13.1 Severability. If a provision of the Plan shall be held illegal or invalid, the illegality or invalidity shall not affect the remaining parts of the Plan, and the Plan shall be construed and enforced as if the illegal or invalid provision had not been included.
13.2 Unfunded Status of the Plan. The Plan is intended to be an “unfunded” plan for incentive compensation. With respect to any payments or deliveries of Shares not yet made to a Participant by the Corporation, nothing contained in this Plan shall give any rights that are greater than those of a general creditor of the Corporation.

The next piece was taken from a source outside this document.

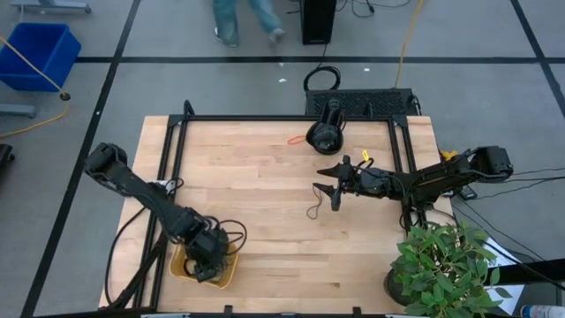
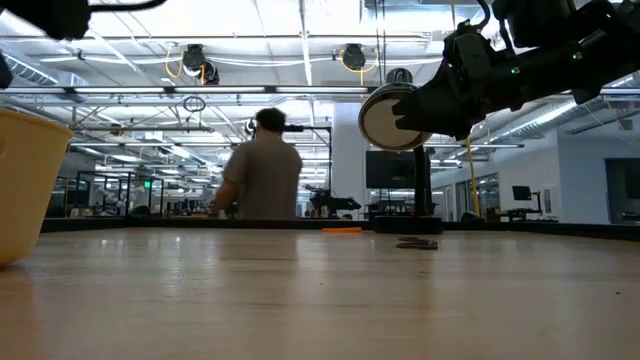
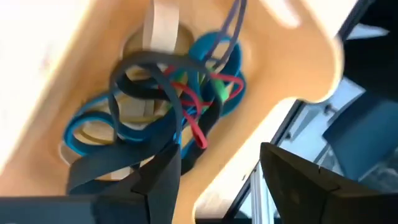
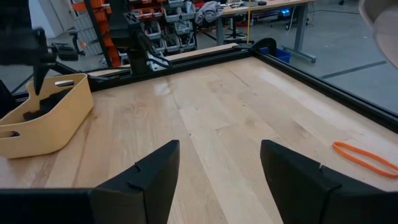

13.3 Clawback. Notwithstanding any other provisions in this Plan, the Company may cancel any Award, require reimbursement of any Award by a Participant, and effect any other right of recoupment of equity or other compensation provided under the Plan in accordance with any Company policies that may be adopted and/or modified from time to time (“Clawback Policy”). In addition, a Participant may be required to repay to the Company previously paid compensation, whether provided pursuant to the Plan or an Award Agreement, in accordance with the Clawback Policy. By accepting an Award, the Participant is agreeing to be bound by the Clawback Policy, as in effect or as may be adopted and/or modified from time to time by the Company in its discretion (including, without limitation, to comply with applicable law or stock exchange listing requirements).
13.4 Section 409A. The Plan is intended to comply with Section 409A of the Code to the extent subject thereto, and, accordingly, to the maximum extent permitted, the Plan shall be interpreted and administered to be in compliance therewith. Any payments described in the Plan that are due within the “short-term deferral period” as defined in Section 409A of the Code shall not be treated as deferred compensation unless Applicable Laws require otherwise. Notwithstanding anything to the contrary in the Plan, to the extent required to avoid accelerated taxation and tax penalties under Section 409A of the Code, amounts that would otherwise be payable and benefits that would otherwise be provided pursuant to the Plan during the six (6) month period immediately following the Participant’s termination of Continuous Service shall instead be paid on the first payroll date after the six-month anniversary of the Participant’s separation from service (or the Participant’s death, if earlier). Notwithstanding the foregoing, neither the Company nor the Committee shall have any obligation to take any action to prevent the assessment of any additional tax or penalty on any Participant under Section 409A of the Code and neither the Company nor the Committee will have any liability to any Participant for such tax or penalty.
13.5 Section 16. It is the intent of the Company that the Plan satisfy, and be interpreted in a manner that satisfies, the applicable requirements of Rule 16b-3 as promulgated under Section 16 of the Exchange Act so that Participants will be entitled to the benefit of Rule 16b-3, or any other rule promulgated under Section 16 of the Exchange Act, and will not be subject to short-swing liability under Section 16 of the Exchange Act. Accordingly, if the operation of any provision of the Plan would conflict with the intent expressed in this Section 13.5, such provision to the extent possible shall be interpreted and/or deemed amended so as to avoid such conflict.
13.6 No Representation with Respect to Taxation. Although the Corporation may endeavor to qualify an Award for specific federal income tax treatment, the Corporation makes no representation that any specific federal income tax treatment is available for any Award.
13.7 Governing Law. To the extent not preempted by federal law, the Plan and all Award Agreements shall be construed in accordance with and governed by the laws of the State of New York.